In the fourth series of special research on asset management industry of CITIC Securities: the development status and characteristics of wfoepfm, the competitiveness of wfoepfm is analyzed as follows: 1) in terms of investment and research ability, the advantage of foreign private placement lies in its strong investment and research ability and rich investment experience in international capital market, and the institutions with historical investment and research experience and historical performance in domestic market are obviously dominant; 2) in terms of investment and research ability, the competitiveness of wfoepfm is analyzed as follows: In terms of sales capacity, foreign private equity generally has brand advantages, and the core in the future is to deeply cultivate channels and customers; 3) the risk control and compliance system of foreign private equity is usually relatively perfect; 4) in terms of product research and development, it still needs to adapt to the absolute income preference of domestic investors.

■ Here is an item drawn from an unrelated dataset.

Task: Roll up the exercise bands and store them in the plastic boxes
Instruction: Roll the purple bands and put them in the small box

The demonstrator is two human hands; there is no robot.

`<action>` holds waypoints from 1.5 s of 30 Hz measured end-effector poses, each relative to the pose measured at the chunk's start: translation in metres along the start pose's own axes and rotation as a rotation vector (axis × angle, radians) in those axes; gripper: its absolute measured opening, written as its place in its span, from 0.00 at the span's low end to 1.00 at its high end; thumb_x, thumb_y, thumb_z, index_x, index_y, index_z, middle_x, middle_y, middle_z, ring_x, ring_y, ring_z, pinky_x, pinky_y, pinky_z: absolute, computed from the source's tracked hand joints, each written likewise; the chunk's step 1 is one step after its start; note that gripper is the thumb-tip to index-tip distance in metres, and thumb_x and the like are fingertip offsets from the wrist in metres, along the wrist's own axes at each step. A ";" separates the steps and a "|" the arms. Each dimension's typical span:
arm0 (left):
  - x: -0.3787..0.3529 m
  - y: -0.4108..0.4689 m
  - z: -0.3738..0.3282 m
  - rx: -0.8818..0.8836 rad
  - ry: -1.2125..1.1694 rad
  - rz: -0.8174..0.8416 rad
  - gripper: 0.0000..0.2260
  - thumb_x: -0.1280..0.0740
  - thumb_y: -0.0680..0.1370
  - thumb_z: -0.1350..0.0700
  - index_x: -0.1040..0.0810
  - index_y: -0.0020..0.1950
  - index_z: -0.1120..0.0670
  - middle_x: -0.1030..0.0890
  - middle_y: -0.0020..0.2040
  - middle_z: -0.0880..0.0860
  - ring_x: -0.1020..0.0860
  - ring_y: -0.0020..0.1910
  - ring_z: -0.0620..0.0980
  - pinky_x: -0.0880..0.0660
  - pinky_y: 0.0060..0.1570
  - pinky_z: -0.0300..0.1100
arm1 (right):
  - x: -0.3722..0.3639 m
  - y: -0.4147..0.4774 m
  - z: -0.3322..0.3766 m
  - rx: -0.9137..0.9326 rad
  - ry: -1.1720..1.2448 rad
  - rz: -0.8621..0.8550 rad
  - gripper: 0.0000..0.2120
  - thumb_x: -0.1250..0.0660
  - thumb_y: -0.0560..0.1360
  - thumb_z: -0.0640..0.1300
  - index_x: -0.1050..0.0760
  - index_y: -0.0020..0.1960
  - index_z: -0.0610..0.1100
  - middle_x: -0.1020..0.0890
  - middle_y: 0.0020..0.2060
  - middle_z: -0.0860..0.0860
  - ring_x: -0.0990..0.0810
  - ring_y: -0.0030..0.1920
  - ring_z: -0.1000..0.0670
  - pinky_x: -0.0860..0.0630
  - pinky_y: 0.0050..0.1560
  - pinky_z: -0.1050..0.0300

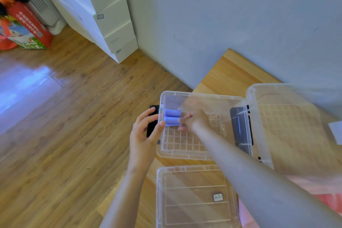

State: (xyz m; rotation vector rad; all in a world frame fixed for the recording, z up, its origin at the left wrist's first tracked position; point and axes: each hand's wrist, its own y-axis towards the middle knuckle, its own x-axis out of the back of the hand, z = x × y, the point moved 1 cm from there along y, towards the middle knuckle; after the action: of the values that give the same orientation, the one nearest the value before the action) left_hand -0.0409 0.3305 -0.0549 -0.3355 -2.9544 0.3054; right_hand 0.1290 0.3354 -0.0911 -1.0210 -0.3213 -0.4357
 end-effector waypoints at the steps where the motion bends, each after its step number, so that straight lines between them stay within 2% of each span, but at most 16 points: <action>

It can be seen that for foreign-funded private placement, the differences between domestic market and foreign market need to be adapted, sales channels and customers need to be expanded, and in product research and development, compared with the foreign relative income approach, the domestic absolute income approach also needs to be studied. The above accumulation is essential before private to public transfer.
Private to public situation in China
Private to public transfer is not a new thing for domestic institutions. Including Pengyang fund, Kaishi fund, Bodao fund, Hony distance fund, Zhuque fund and Tongtai fund, six private funds in China have been successfully converted into public offering.
However, the road to conversion is not smooth.
First of all, from the perspective of management scale, in addition to Pengyang funds management scale exceeding 10 billion, the management scale of other institutions is not large, and the total product scale of Hony distance fund, Tongtai fund and Zhuque fund is less than 1 billion. Take Zhuque fund as an example. Before it was transferred to the public, its private fund management scale was 10 billion. Product line R & D laying, personnel management and recruitment, rules to adapt to public funds (such as positions, shareholding ratio, withdrawal, etc.), and so on, all these necessary steps after the transfer need a lot of human and material resources to prepare.
Therefore, although after the transformation into public offering, it can access to a larger market and have more development opportunities, this process undoubtedly needs great efforts and hard experience.
In addition, it is not easy for a private fund to apply for a public offering license. Zhuque fund has been waiting for a long time for two years, while Chongyang investment, which is also an old private placement, chose to give up in April 2017. At present, a large number of institutions are still waiting for the approval of the CSRC.